### Stored data

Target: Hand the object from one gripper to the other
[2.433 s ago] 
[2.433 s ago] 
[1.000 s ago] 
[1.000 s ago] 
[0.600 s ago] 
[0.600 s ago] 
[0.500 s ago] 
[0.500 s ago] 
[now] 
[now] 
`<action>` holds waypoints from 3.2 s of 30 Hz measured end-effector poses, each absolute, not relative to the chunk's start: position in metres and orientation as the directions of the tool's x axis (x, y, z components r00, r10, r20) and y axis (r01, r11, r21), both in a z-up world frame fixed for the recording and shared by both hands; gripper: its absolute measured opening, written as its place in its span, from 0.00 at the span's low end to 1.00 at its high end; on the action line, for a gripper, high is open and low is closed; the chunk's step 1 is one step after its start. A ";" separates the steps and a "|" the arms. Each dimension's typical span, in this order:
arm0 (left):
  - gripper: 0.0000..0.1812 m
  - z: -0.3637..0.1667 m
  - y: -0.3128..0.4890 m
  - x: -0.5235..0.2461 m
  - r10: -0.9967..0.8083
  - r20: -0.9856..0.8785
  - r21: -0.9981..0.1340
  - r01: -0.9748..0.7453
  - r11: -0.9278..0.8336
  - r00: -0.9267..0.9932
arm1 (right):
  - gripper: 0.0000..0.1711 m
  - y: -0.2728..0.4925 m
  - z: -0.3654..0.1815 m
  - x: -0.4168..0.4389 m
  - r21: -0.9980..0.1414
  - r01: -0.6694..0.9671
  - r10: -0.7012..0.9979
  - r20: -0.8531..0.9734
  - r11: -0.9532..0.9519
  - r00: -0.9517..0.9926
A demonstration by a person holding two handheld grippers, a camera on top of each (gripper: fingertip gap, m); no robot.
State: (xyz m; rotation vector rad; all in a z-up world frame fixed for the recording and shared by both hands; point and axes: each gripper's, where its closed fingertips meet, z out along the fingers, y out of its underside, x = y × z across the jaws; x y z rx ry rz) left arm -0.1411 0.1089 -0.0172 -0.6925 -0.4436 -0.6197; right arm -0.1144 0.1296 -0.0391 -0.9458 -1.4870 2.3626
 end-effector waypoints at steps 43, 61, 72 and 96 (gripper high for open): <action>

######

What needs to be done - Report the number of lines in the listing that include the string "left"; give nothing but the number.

Expected answer - 2